The vacuum heat treatment apparatus of claim 3, wherein the first filter has a passage extending from a surface adjacent to the first section to a surface adjacent to the third section.
The vacuum heat treatment apparatus of claim 2, wherein the first filter has a hexahedral shape.
The vacuum heat treatment apparatus of claim 2, wherein the first filter includes a first hole and a second hole facing the first hole.
The vacuum heat treatment apparatus of claim 3, wherein the first hole is adjacent to a surface adjacent to the first section, and the second hole is adjacent to the third section.
The vacuum heat treatment apparatus of claim 3, wherein the first hole has an area equal to or greater than one sectional area of the first section.
The vacuum heat treatment apparatus of claim 3, wherein the second hole has an area equal to or greater than one sectional area of the third section.
The vacuum heat treatment apparatus of claim 1, wherein the first filter is provided therein with a hollow.
The vacuum heat treatment apparatus of claim 10, wherein a first blocking member to open a first side and a second blocking member to open a second side opposite to the first side are alternately placed in the hollow of the first filter.
The vacuum heat treatment apparatus of claim 2, wherein the first filter includes at least one selected from the group consisting of graphite, silicon carbide, boron nitride, and aluminum oxide.
The vacuum heat treatment apparatus of claim 2, wherein the filter includes a second filter provided in a part of the exhaust pipe provided outside the chamber.

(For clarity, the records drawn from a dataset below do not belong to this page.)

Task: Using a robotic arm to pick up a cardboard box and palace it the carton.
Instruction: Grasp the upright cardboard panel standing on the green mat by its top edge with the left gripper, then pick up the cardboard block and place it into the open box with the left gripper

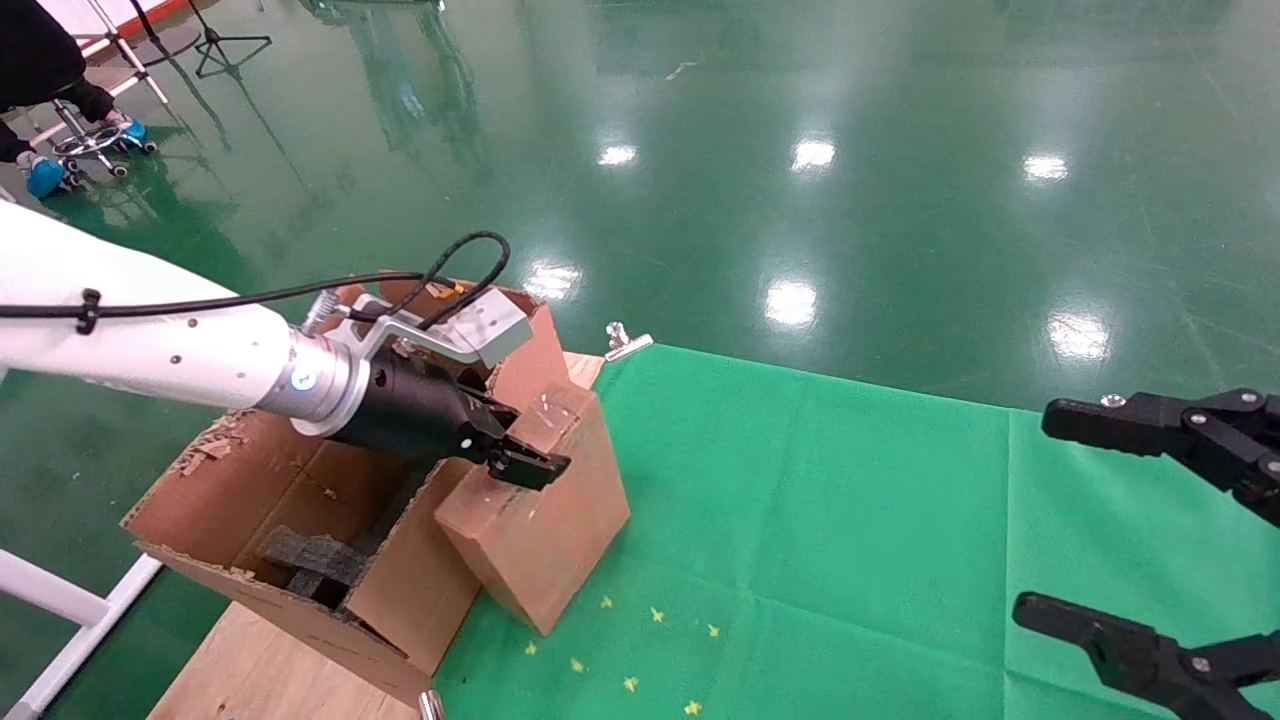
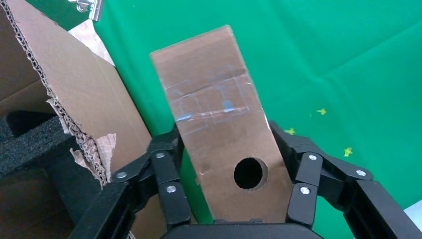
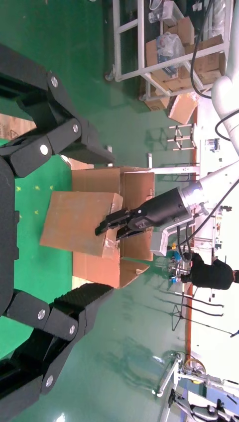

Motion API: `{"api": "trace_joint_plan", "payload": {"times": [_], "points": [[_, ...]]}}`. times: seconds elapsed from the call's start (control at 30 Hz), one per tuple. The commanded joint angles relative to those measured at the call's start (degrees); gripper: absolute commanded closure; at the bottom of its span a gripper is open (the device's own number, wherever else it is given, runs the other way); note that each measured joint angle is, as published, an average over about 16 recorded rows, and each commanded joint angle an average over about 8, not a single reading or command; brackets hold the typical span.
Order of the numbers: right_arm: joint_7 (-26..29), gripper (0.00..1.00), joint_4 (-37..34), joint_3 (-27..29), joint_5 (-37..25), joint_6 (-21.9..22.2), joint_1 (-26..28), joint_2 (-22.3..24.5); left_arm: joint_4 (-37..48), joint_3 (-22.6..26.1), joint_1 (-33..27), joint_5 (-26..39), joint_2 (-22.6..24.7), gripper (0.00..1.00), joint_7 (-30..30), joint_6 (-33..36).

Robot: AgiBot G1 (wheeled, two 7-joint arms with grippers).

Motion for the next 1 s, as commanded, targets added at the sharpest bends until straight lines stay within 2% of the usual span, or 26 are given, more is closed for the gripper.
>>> {"api": "trace_joint_plan", "payload": {"times": [0.03,0.3,0.5,0.77,1.0], "points": [[0.0,0.0,0.0,0.0,0.0,0.0,0.0,0.0,0.19,0.08,-0.29,-0.12,-0.04,1.0,0.47,0.51],[-0.01,0.0,-0.01,-0.01,0.0,0.0,0.0,0.0,2.23,-5.49,-5.82,-7.6,-3.34,1.0,6.89,0.27],[-0.01,0.0,-0.01,-0.01,0.01,0.0,0.0,0.0,4.34,-9.87,-11.93,-10.31,-6.88,1.0,11.73,0.03],[-0.01,0.0,-0.01,-0.02,0.01,0.0,0.01,0.01,9.84,-10.46,-14.33,-6.78,-12.23,1.0,22.09,1.04],[-0.01,0.0,-0.01,-0.02,0.02,0.01,0.01,0.01,23.98,-9.15,-11.58,-4.05,-13.56,1.0,34.5,-1.65]]}}
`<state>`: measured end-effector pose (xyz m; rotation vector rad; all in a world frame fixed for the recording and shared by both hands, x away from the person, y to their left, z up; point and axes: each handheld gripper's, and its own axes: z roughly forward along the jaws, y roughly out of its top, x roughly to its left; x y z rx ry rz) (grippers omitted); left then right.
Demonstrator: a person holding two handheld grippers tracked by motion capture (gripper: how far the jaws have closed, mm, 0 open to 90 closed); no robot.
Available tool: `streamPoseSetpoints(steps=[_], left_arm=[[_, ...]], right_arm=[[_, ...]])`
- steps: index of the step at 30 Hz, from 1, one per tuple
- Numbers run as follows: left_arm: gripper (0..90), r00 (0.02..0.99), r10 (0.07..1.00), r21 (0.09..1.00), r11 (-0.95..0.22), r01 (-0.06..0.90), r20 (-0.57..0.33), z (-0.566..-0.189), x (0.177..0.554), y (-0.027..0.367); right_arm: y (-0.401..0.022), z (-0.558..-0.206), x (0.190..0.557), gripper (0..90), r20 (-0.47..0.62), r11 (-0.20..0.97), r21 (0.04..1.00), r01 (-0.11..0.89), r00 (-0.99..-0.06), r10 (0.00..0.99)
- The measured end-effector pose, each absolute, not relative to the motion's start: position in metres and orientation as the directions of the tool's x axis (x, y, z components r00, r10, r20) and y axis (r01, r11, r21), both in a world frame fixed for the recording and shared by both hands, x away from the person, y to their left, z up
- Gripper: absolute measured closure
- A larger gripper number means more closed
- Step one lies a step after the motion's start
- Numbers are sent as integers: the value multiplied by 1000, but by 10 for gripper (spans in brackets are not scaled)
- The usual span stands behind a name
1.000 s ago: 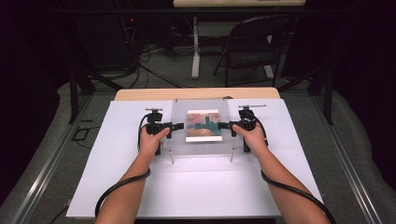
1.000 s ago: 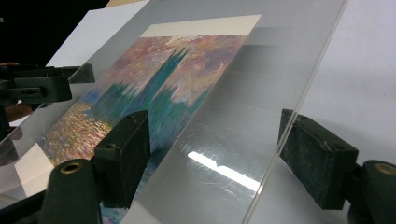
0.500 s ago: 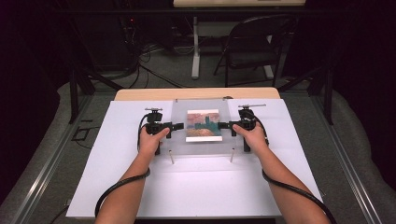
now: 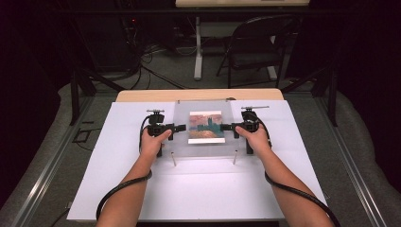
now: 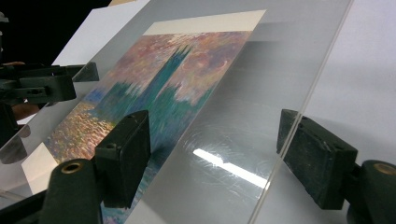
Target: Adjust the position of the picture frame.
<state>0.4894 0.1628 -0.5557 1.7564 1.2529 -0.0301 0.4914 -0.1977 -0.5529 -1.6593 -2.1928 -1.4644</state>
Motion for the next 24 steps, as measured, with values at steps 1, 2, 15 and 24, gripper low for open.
streamPoseSetpoints(steps=[1,2,15,24], left_arm=[[255,477,722,666,-30,746,-502,-556,490,163],[256,478,721,666,-30,746,-502,-556,490,163],[260,489,718,672,-41,740,-495,-555,489,164],[261,492,719,674,-44,738,-491,-554,489,164]], right_arm=[[-198,-553,491,259,518,-8,648,762,-433,737],[-198,-553,491,261,519,-12,651,759,-434,737],[-199,-553,489,265,505,-2,666,746,-449,737],[-199,-552,488,265,507,-8,669,743,-449,736]])
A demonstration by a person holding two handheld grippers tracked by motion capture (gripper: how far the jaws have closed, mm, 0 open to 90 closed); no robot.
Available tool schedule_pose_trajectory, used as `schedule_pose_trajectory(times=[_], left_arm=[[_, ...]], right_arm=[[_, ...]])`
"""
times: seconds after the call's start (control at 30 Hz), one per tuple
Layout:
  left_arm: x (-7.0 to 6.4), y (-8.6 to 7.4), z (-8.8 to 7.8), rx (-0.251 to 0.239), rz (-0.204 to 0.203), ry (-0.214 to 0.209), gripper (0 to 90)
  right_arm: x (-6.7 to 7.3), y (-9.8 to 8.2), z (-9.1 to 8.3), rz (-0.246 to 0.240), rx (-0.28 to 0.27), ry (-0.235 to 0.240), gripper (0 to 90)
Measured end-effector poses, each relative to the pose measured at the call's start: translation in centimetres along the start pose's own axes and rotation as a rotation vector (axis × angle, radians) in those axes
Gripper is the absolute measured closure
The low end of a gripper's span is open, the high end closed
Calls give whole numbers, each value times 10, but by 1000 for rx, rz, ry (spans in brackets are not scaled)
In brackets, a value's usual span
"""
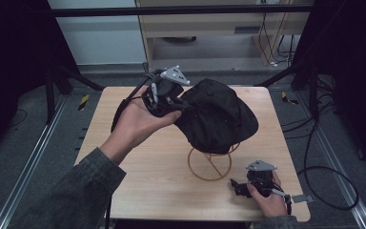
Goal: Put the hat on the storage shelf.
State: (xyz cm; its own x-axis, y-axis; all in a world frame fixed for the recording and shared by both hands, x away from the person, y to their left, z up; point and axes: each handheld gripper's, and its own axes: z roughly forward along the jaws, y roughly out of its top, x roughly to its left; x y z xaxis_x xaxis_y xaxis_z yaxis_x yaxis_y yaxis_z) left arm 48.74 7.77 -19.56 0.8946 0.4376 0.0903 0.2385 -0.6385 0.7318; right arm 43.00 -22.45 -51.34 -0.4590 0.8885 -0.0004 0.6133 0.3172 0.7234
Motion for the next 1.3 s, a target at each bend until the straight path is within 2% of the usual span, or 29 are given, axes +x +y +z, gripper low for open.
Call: schedule_pose_trajectory(times=[0.47,0.93,1.3], left_arm=[[-2,0,5,6,1,-9,878],[-4,-1,18,41,-8,-24,877],[0,-12,30,63,-35,-46,876]], right_arm=[[0,0,0,-1,2,-2,8],[0,0,0,-1,2,-2,8],[0,0,0,-1,2,-1,8]])
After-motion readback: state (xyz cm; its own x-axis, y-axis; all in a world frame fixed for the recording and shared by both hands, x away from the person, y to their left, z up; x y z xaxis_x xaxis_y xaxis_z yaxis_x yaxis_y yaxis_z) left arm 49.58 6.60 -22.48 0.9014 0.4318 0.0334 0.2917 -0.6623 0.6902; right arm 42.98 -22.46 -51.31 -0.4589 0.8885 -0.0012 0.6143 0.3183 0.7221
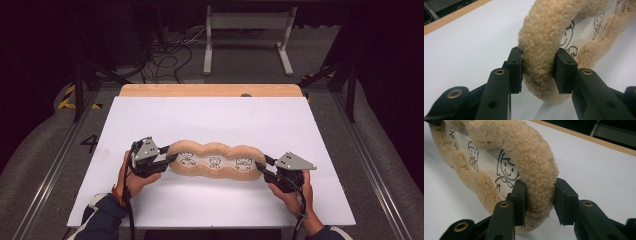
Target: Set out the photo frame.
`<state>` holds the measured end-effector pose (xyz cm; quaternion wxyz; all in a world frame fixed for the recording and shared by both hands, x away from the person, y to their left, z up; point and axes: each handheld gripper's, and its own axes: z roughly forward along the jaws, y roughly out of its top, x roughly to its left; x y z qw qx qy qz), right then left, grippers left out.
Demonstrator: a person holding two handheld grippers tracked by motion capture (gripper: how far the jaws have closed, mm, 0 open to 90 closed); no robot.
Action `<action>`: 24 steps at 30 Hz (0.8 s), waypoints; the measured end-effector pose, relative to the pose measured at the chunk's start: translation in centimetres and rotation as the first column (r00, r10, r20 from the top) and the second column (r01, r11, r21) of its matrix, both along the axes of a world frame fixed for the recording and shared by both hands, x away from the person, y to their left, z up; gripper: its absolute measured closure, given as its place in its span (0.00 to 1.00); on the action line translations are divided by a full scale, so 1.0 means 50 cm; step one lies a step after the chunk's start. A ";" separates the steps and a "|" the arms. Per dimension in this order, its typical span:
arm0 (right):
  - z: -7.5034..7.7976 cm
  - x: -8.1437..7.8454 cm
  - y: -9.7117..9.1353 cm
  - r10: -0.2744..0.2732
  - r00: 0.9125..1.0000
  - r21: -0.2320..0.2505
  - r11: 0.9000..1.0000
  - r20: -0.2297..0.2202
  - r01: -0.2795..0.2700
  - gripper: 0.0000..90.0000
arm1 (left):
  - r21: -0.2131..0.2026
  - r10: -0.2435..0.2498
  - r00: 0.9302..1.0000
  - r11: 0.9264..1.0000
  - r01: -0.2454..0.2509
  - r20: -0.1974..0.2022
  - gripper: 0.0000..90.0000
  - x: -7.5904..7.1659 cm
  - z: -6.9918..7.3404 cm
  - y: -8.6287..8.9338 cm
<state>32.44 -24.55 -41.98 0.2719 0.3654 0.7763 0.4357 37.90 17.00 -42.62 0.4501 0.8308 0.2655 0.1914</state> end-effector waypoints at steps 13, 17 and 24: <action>-0.009 -0.015 -0.015 -0.001 1.000 0.047 0.999 -0.015 0.001 0.68 | 0.009 0.031 0.999 0.999 -0.031 -0.028 0.64 -0.008 -0.035 -0.006; -0.024 -0.004 -0.008 -0.008 0.999 0.043 0.999 -0.043 0.010 0.69 | -0.006 0.027 0.999 1.000 -0.027 -0.038 0.66 -0.004 -0.037 -0.002; -0.022 0.007 0.007 -0.034 0.999 0.005 0.999 -0.034 0.035 0.71 | 0.018 0.030 0.999 0.999 -0.029 -0.031 0.67 -0.015 -0.032 0.000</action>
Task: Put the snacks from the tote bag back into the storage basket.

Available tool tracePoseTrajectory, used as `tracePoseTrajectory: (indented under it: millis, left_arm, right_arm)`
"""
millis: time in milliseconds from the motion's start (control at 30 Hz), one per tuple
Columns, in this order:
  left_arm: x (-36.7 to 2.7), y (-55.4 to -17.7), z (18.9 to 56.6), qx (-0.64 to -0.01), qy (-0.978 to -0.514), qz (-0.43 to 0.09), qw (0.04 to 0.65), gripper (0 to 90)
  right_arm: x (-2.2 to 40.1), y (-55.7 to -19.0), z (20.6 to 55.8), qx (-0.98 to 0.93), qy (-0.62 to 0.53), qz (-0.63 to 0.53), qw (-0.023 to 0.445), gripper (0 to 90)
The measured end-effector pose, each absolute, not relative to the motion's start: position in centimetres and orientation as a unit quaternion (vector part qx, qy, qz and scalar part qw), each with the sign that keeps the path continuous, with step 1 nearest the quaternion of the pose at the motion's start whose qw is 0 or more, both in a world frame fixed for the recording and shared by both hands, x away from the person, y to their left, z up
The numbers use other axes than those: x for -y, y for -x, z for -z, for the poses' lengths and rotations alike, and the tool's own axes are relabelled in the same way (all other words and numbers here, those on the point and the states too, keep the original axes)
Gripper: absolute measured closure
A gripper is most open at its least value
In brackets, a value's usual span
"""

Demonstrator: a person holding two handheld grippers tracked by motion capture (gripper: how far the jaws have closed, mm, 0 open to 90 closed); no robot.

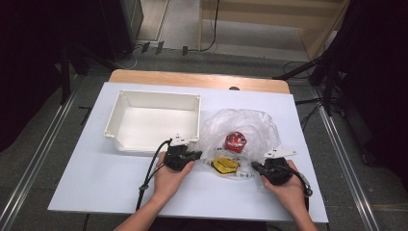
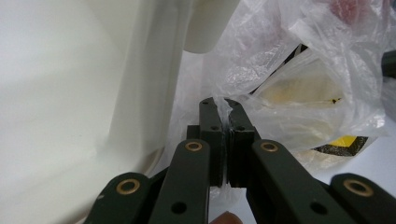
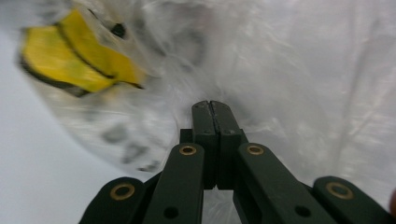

The vacuum heat treatment apparatus of claim 13, wherein a heat resistance of a material constituting the first filter is greater than a heat resistance of a material constituting the second filter.
The vacuum heat treatment apparatus of claim 14, wherein the second filter includes one of stainless steel (SUS) and resin.
The vacuum heat treatment apparatus of claim 13, further comprising a cooling part to cool the part of the exhaust pipe where the second filter is placed.
The vacuum heat treatment apparatus of claim 13, wherein the second filter has a mesh shape.